Apply at some smaller hospitals, maybe buy into a private practice.

Somewhere I could actually do the work without needing to translate it into metrics.

Hell, even my condo felt hollow. The place smelled faintly of disinfectant—Friday’s signature from the maid service.

Clean, technically.

But it didn’t feel like home. Not even close.

I’d felt more at home in those hotel rooms out west. Impersonal rooms, with bleached comforters and mass-produced artwork.

But I knew why I’d felt comfortable there, and it had nothing to do with the décor.

No, it was because, for a little while at least, I hadn’t been alone in them.

A spunky, stubborn, curly-haired woman had snuggled up beside me in those rooms, stealing the covers, laughing in her sleep.

She'd made those generic walls and scratchy sheets feel like home.

I took a long pull from the bottle and watched Jumbo go to town on the food. As usual, Plink just hovered nearby, chewing once every thirty seconds like he’d forgotten how to eat.

“Seriously?” I muttered. “Dude.

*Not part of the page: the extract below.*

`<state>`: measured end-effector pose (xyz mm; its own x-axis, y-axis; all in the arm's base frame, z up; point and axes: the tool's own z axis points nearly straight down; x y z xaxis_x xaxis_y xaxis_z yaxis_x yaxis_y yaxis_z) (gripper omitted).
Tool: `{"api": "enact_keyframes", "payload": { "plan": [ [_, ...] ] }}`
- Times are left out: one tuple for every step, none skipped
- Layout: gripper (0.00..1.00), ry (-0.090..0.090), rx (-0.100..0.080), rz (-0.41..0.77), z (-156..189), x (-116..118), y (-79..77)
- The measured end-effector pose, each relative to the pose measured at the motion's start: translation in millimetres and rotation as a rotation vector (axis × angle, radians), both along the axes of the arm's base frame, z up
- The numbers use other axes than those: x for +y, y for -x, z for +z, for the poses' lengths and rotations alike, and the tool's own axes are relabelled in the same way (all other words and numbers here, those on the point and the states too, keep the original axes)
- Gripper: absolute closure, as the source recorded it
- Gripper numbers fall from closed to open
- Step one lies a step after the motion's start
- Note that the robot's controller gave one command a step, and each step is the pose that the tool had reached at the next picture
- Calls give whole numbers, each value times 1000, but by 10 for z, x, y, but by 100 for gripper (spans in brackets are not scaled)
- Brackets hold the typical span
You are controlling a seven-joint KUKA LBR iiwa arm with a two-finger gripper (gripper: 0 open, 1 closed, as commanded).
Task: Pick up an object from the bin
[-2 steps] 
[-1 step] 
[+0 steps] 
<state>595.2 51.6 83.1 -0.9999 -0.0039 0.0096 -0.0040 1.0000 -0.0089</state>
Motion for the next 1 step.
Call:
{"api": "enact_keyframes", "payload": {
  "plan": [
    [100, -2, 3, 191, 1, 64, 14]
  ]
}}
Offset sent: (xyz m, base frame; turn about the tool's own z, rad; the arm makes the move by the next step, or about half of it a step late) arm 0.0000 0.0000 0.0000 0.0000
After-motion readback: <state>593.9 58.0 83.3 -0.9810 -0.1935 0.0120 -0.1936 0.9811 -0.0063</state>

Show some initiative.”

For the thousandth time, I thought about putting them in separate tanks.

For the thousandth time, I didn’t.

The condo was quiet, except for the occasional thunk from upstairs and the muffled sound of teenagers tossing a ball around outside.

I grabbed a second beer, dropped onto the couch, and reached for the remote, but even after I found something decent to watch on ESPN, my mind drifted back to that last fucked-up day in Vegas.

Just a few hours in Sin City, and everything changed.

One minute, I was halfway convinced that whatever was building between Luna and me—might actually have a future. I’d been hopeful, maybe even a little reckless with it, letting myself imagine what came next.

But then? It all unraveled.

I’d ducked out to find a pharmacy—Mom had forgotten one of her prescriptions at the hotel the night before—and when I came back, Tay was waiting. Furious.

“Why the hell would you do that to Luna?” she’d asked, and I remember the confusion hitting first. The way my stomach dropped when I realized something had happened.

Luna had gone upstairs to find Courtney in our hotel room. In nothing but a towel.

Because my mother—God help me—had invited her. And not just invited her. She’d made Courtney believe there was still a chance. That I wanted to talk. That I missed her.

It was bullshit, and by the time I understood what had happened, Luna was already gone.

And Courtney…she had no idea what she’d walked into.

I’d had to sit her down and tell her—kindly, but clearly—that whatever my mother said, it wasn’t true. That I wasn’t coming back, that I hadn’t been holding a torch. And I could see it in her face, the quiet humiliation of realizing she’d been used too. Another casualty in my mom’s manipulations.

But that wasn’t even the worst of it.